Brief: Your task is to copy the data exactly while leaving out every picture.

Data extract:
----------

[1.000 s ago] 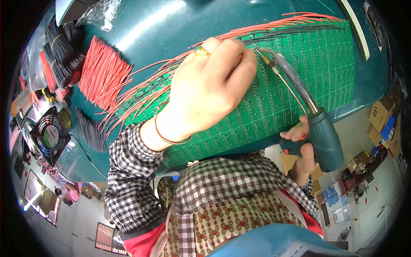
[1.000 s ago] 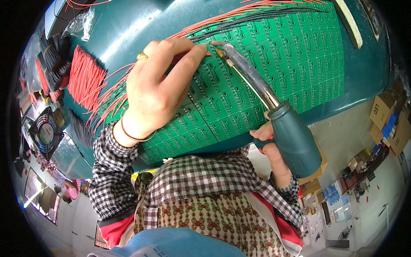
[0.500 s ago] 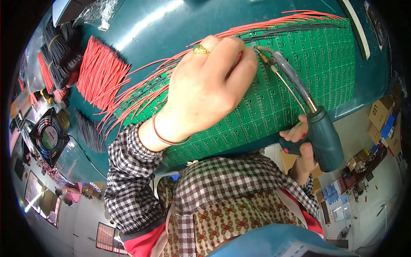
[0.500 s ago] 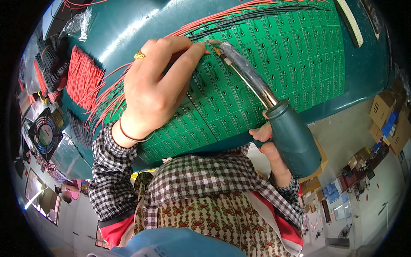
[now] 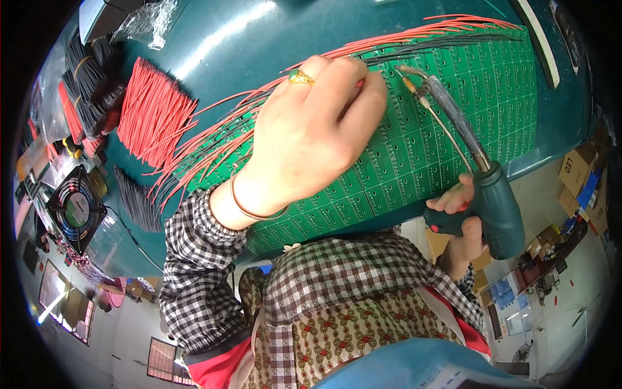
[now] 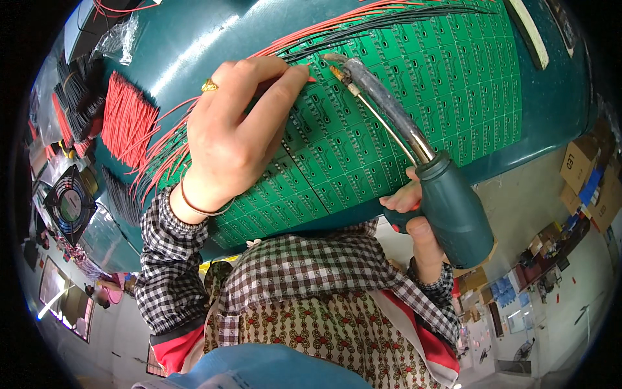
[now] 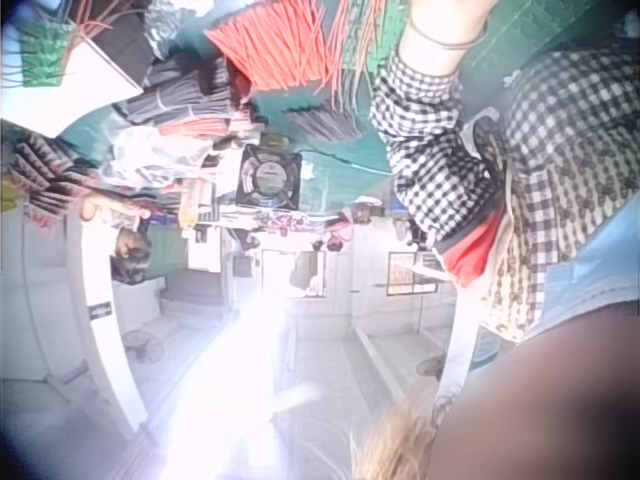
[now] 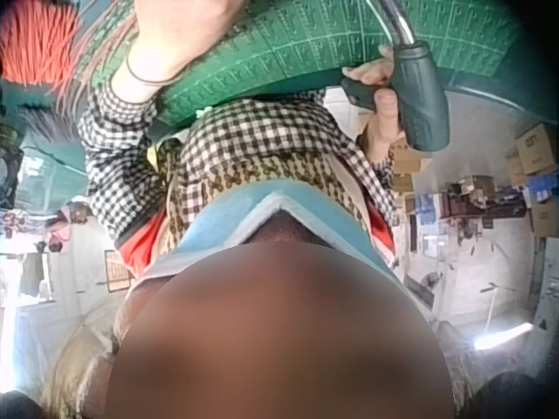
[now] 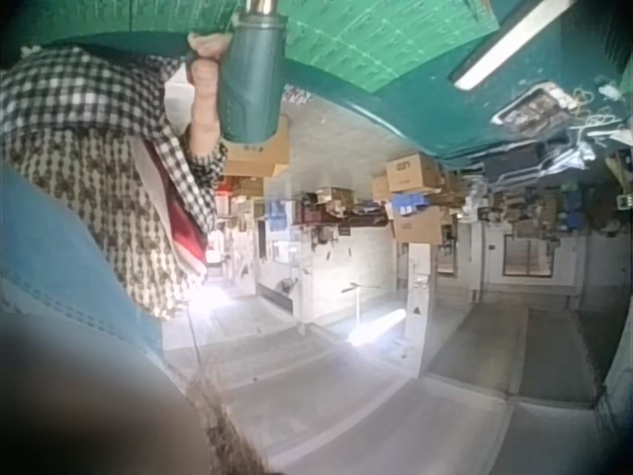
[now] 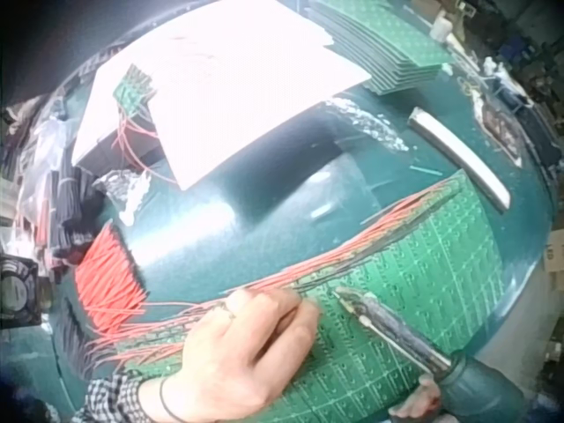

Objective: Soldering individual red and black wires onto designated contact points on printed circuit boards.

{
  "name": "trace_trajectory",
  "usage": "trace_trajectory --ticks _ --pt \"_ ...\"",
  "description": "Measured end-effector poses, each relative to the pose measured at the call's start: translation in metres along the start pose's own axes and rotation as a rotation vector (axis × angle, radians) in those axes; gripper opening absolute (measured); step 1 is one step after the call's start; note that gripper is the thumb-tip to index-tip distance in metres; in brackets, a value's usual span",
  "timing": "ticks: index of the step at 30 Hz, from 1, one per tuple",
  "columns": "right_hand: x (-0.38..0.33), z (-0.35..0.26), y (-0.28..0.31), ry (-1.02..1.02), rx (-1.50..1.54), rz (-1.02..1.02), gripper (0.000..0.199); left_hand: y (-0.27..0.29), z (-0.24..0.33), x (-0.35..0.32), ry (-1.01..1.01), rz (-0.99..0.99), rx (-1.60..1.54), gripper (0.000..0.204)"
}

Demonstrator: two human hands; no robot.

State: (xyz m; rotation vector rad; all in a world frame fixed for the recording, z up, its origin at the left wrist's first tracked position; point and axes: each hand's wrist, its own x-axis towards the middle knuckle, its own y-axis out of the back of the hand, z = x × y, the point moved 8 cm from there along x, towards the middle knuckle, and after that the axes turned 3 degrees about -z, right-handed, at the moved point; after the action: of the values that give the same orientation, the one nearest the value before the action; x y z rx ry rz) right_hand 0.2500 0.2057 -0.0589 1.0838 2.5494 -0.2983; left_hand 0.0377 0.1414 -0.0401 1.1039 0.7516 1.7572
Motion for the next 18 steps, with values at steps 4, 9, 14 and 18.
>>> trace_trajectory --ticks 4,9,14,18 --pt "-0.002 0.002 0.007 0.043 0.031 0.012 0.072 -0.003 0.0 -0.003 -0.07 0.055 0.018 0.028" --pt "0.004 -0.001 0.019 0.092 0.162 0.03 0.074 -0.003 -0.004 -0.005 -0.028 0.032 -0.02 0.032" --pt "0.002 -0.008 0.025 0.158 0.127 0.034 0.073 0.019 0.002 0.007 -0.048 0.08 -0.088 0.032" --pt "0.002 -0.004 0.024 0.097 0.072 0.085 0.077 0.002 -0.004 0.008 0.071 -0.001 -0.128 0.035"
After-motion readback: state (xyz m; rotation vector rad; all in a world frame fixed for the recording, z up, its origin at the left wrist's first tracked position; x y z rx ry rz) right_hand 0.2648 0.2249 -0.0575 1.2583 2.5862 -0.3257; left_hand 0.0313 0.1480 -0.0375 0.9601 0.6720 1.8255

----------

Exercise answer:
[1.000 s ago] 
[1.000 s ago] 
[0.500 s ago] 
[0.500 s ago] 
[now] 
[now] 
[now] 
[now] 
[now] 
[now] 

Objective: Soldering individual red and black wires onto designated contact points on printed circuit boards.

{
  "name": "trace_trajectory",
  "usage": "trace_trajectory --ticks _ --pt \"_ ...\"",
  "description": "Measured end-effector poses, each relative to the pose measured at the call's start: translation in metres along the start pose's own axes and rotation as a rotation vector (axis × angle, radians) in those axes; gripper opening absolute (measured); step 1 is one step after the call's start; note that gripper is the thumb-tip to index-tip distance in metres; in brackets, a value's usual span",
  "timing": "ticks: index of the step at 30 Hz, from 1, one per tuple",
  "columns": "right_hand: x (-0.38..0.33), z (-0.35..0.26), y (-0.28..0.31), ry (-1.02..1.02), rx (-1.50..1.54), rz (-1.02..1.02), gripper (0.000..0.199); left_hand: y (-0.27..0.29), z (-0.24..0.33), x (-0.35..0.32), ry (-1.01..1.01), rz (-0.99..0.99), rx (-1.60..1.54), gripper (0.000..0.204)"
}

Demonstrator: two human hands; no robot.

State: (xyz m; rotation vector rad; all in a world frame fixed for the recording, z up, its origin at the left wrist's first tracked position; point and axes: each hand's wrist, its own x-axis towards the middle knuckle, its own y-axis out of the back of the hand, z = x × y, the point moved 8 cm from there along x, towards the middle knuckle, and after that the axes turned 3 degrees about -z, right-handed, at the moved point; after the action: of the values that give the same orientation, the one nearest the value before the action; x y z rx ry rz) right_hand 0.2500 0.2057 -0.0589 1.0838 2.5494 -0.2983; left_hand 0.0377 0.1414 -0.0401 1.1039 0.7516 1.7572
Motion for the next 18 steps, with values at steps 4, 9, 14 and 18.
>>> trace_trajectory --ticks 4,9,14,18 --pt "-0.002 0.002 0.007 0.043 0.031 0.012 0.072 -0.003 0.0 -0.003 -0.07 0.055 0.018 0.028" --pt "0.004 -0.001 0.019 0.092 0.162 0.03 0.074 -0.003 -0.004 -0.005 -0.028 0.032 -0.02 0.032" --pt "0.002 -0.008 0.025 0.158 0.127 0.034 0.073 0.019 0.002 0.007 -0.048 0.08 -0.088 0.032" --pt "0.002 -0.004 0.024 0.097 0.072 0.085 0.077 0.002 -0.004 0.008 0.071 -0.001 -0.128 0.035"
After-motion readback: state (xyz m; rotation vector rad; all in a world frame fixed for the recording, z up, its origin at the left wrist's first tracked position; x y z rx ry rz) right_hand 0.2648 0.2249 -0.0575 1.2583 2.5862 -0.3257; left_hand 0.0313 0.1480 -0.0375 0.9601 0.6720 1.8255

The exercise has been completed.